** Opening DATASET CONTENT block **

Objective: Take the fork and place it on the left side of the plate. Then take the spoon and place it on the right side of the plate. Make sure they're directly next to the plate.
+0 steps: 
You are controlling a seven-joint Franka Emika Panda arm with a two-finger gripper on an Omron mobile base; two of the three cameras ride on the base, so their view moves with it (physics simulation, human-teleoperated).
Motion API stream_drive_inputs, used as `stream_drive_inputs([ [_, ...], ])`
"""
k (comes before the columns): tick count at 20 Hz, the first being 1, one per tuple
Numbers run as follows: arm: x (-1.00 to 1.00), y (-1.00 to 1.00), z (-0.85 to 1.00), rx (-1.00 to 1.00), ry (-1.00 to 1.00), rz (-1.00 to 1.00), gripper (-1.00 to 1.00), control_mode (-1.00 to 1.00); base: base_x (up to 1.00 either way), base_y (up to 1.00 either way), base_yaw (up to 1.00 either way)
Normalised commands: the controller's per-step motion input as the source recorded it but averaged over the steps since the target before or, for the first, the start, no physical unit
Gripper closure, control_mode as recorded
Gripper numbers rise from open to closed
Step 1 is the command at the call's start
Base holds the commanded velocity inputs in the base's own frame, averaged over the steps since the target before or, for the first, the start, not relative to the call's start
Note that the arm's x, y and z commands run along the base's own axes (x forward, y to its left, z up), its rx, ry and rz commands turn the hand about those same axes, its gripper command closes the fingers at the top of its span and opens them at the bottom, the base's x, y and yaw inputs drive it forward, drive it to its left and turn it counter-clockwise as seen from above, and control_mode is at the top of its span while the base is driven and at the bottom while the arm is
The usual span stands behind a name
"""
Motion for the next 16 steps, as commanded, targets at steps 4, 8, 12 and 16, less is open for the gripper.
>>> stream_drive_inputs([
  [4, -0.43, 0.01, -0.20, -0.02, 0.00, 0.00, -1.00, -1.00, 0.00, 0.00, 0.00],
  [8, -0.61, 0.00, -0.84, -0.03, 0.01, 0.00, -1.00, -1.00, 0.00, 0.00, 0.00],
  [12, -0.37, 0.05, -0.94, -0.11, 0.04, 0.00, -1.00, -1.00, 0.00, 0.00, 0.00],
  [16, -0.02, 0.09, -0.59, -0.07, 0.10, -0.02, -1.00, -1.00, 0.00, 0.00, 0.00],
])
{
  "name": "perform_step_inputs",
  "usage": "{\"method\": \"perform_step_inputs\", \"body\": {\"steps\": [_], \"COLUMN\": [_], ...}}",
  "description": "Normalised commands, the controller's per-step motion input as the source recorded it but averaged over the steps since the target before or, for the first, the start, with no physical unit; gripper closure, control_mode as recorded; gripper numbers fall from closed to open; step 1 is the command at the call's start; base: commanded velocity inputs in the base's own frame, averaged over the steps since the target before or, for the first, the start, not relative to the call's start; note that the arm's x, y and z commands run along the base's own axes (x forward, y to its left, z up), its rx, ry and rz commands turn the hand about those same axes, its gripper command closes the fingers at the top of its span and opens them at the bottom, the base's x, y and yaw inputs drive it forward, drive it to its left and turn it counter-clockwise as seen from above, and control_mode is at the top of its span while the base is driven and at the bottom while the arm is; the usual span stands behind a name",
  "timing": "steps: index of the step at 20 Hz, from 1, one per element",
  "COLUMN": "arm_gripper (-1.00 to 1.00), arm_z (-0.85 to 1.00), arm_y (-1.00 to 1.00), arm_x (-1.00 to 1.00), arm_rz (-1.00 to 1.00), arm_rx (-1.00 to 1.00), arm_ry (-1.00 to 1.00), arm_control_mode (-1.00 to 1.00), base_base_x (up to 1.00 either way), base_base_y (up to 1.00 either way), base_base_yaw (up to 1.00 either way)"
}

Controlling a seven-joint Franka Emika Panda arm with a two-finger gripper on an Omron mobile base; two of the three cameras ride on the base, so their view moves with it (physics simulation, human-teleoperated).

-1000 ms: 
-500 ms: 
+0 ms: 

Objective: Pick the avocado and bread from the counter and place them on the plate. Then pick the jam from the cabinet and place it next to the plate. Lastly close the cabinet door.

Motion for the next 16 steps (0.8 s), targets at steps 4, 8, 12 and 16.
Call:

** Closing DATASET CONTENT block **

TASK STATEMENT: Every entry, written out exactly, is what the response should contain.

TASK SOLUTION:
Objective: Take the fork and place it on the left side of the plate. Then take the spoon and place it on the right side of the plate. Make sure they're directly next to the plate.
+0 steps: 
You are controlling a seven-joint Franka Emika Panda arm with a two-finger gripper on an Omron mobile base; two of the three cameras ride on the base, so their view moves with it (physics simulation, human-teleoperated).
Motion API stream_drive_inputs, used as `stream_drive_inputs([ [_, ...], ])`
"""
k (comes before the columns): tick count at 20 Hz, the first being 1, one per tuple
Numbers run as follows: arm: x (-1.00 to 1.00), y (-1.00 to 1.00), z (-0.85 to 1.00), rx (-1.00 to 1.00), ry (-1.00 to 1.00), rz (-1.00 to 1.00), gripper (-1.00 to 1.00), control_mode (-1.00 to 1.00); base: base_x (up to 1.00 either way), base_y (up to 1.00 either way), base_yaw (up to 1.00 either way)
Normalised commands: the controller's per-step motion input as the source recorded it but averaged over the steps since the target before or, for the first, the start, no physical unit
Gripper closure, control_mode as recorded
Gripper numbers rise from open to closed
Step 1 is the command at the call's start
Base holds the commanded velocity inputs in the base's own frame, averaged over the steps since the target before or, for the first, the start, not relative to the call's start
Note that the arm's x, y and z commands run along the base's own axes (x forward, y to its left, z up), its rx, ry and rz commands turn the hand about those same axes, its gripper command closes the fingers at the top of its span and opens them at the bottom, the base's x, y and yaw inputs drive it forward, drive it to its left and turn it counter-clockwise as seen from above, and control_mode is at the top of its span while the base is driven and at the bottom while the arm is
The usual span stands behind a name
"""
Motion for the next 16 steps, as commanded, targets at steps 4, 8, 12 and 16, less is open for the gripper.
>>> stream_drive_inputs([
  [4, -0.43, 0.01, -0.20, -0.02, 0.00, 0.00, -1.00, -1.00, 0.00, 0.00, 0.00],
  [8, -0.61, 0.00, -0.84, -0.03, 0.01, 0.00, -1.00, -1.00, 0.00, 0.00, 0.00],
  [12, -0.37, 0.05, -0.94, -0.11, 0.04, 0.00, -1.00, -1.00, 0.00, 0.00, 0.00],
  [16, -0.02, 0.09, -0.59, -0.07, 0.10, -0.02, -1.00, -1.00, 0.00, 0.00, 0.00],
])
{
  "name": "perform_step_inputs",
  "usage": "{\"method\": \"perform_step_inputs\", \"body\": {\"steps\": [_], \"COLUMN\": [_], ...}}",
  "description": "Normalised commands, the controller's per-step motion input as the source recorded it but averaged over the steps since the target before or, for the first, the start, with no physical unit; gripper closure, control_mode as recorded; gripper numbers fall from closed to open; step 1 is the command at the call's start; base: commanded velocity inputs in the base's own frame, averaged over the steps since the target before or, for the first, the start, not relative to the call's start; note that the arm's x, y and z commands run along the base's own axes (x forward, y to its left, z up), its rx, ry and rz commands turn the hand about those same axes, its gripper command closes the fingers at the top of its span and opens them at the bottom, the base's x, y and yaw inputs drive it forward, drive it to its left and turn it counter-clockwise as seen from above, and control_mode is at the top of its span while the base is driven and at the bottom while the arm is; the usual span stands behind a name",
  "timing": "steps: index of the step at 20 Hz, from 1, one per element",
  "COLUMN": "arm_gripper (-1.00 to 1.00), arm_z (-0.85 to 1.00), arm_y (-1.00 to 1.00), arm_x (-1.00 to 1.00), arm_rz (-1.00 to 1.00), arm_rx (-1.00 to 1.00), arm_ry (-1.00 to 1.00), arm_control_mode (-1.00 to 1.00), base_base_x (up to 1.00 either way), base_base_y (up to 1.00 either way), base_base_yaw (up to 1.00 either way)"
}

Controlling a seven-joint Franka Emika Panda arm with a two-finger gripper on an Omron mobile base; two of the three cameras ride on the base, so their view moves with it (physics simulation, human-teleoperated).

-1000 ms: 
-500 ms: 
+0 ms: 

Objective: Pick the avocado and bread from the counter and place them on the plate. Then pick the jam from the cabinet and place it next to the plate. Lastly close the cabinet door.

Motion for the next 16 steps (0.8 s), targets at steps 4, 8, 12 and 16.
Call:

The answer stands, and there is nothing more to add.